AskQE: Question Answering as Automatic Evaluation for Machine Translation
This addresses a practical scenario for monolingual users needing to assess translation quality, though it is incremental as it builds on existing quality estimation techniques.
The paper tackled the problem of monolingual users evaluating machine translation quality without target language knowledge by introducing AskQE, a question generation and answering framework that detects critical errors and provides actionable feedback, achieving higher Kendall's Tau correlation and decision accuracy with human ratings on the BioMQM dataset compared to other quality estimation metrics.

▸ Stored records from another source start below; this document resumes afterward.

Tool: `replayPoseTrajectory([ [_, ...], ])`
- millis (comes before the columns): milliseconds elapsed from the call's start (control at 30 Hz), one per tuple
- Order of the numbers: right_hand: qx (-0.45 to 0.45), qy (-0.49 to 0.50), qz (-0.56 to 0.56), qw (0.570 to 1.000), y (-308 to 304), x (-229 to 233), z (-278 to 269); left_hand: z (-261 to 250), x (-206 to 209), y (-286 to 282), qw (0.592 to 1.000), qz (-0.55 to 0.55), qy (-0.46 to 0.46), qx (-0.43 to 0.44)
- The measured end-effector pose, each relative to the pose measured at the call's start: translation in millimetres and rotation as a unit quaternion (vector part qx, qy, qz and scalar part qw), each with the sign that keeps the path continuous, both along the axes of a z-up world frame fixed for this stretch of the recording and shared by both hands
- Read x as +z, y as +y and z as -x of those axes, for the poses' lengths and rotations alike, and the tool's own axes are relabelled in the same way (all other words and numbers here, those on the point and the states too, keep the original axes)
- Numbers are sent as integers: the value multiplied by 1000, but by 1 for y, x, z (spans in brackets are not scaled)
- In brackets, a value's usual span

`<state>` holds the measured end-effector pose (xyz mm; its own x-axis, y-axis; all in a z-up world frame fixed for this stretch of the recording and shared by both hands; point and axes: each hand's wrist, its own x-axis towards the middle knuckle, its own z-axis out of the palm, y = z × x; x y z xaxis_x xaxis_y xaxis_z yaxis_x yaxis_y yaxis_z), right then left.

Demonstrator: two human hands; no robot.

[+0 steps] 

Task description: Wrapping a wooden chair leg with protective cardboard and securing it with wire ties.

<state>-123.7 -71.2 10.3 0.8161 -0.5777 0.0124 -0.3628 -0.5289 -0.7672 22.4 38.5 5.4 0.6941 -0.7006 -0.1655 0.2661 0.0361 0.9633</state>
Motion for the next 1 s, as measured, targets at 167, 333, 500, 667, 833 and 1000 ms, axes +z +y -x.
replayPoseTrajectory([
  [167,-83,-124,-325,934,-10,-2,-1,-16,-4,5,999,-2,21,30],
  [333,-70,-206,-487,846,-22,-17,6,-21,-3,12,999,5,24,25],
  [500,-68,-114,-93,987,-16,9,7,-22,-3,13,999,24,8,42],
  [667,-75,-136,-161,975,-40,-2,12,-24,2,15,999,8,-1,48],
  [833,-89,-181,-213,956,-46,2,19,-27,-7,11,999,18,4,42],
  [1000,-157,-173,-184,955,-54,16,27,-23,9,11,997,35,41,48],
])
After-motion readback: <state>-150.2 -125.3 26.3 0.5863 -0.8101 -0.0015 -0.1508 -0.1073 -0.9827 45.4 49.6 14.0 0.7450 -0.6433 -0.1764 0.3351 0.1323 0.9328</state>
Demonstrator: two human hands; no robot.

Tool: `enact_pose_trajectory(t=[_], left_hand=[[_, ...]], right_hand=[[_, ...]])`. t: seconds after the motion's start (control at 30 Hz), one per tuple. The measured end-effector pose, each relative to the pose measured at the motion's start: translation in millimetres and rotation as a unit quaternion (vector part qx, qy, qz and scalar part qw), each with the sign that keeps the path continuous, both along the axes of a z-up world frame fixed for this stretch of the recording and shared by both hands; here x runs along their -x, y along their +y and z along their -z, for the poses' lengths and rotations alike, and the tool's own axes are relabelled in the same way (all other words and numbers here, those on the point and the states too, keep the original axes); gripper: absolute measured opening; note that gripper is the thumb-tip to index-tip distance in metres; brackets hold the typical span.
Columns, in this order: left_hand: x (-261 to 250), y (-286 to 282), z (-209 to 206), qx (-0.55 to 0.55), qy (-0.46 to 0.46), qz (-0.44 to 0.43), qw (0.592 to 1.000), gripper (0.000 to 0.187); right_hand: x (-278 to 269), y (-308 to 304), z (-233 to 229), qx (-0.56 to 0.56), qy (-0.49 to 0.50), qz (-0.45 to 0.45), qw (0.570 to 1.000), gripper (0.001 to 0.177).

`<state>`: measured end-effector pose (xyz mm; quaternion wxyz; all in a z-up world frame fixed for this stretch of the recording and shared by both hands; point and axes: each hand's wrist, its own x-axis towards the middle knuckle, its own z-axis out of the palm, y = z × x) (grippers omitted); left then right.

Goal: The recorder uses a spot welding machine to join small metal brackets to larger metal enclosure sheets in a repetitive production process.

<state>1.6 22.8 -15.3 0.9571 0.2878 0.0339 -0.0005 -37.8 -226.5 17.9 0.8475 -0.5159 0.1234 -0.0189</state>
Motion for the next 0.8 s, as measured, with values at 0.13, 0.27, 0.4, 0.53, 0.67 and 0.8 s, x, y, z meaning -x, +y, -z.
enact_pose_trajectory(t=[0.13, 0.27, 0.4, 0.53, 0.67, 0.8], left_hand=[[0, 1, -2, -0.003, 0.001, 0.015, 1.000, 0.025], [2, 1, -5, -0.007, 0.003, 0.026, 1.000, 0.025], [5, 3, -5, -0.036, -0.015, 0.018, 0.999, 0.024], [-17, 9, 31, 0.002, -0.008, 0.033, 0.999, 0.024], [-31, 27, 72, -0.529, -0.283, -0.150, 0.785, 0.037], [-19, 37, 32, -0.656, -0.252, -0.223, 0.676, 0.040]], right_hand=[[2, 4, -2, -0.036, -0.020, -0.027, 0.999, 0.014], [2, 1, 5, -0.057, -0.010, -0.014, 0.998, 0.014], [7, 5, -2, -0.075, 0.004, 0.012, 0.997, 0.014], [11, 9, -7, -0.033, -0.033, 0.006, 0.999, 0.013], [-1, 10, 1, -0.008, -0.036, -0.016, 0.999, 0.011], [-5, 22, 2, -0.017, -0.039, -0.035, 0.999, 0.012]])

How can a monolingual English speaker determine whether an automatic translation in French is good enough to be shared? Existing MT error detection and quality estimation (QE) techniques do not address this practical scenario. We introduce AskQE, a question generation and answering framework designed to detect critical MT errors and provide actionable feedback, helping users decide whether to accept or reject MT outputs even without the knowledge of the target language. Using ContraTICO, a dataset of contrastive synthetic MT errors in the COVID-19 domain, we explore design choices for AskQE and develop an optimized version relying on LLaMA-3 70B and entailed facts to guide question generation. We evaluate the resulting system on the BioMQM dataset of naturally occurring MT errors, where AskQE has higher Kendall's Tau correlation and decision accuracy with human ratings compared to other QE metrics.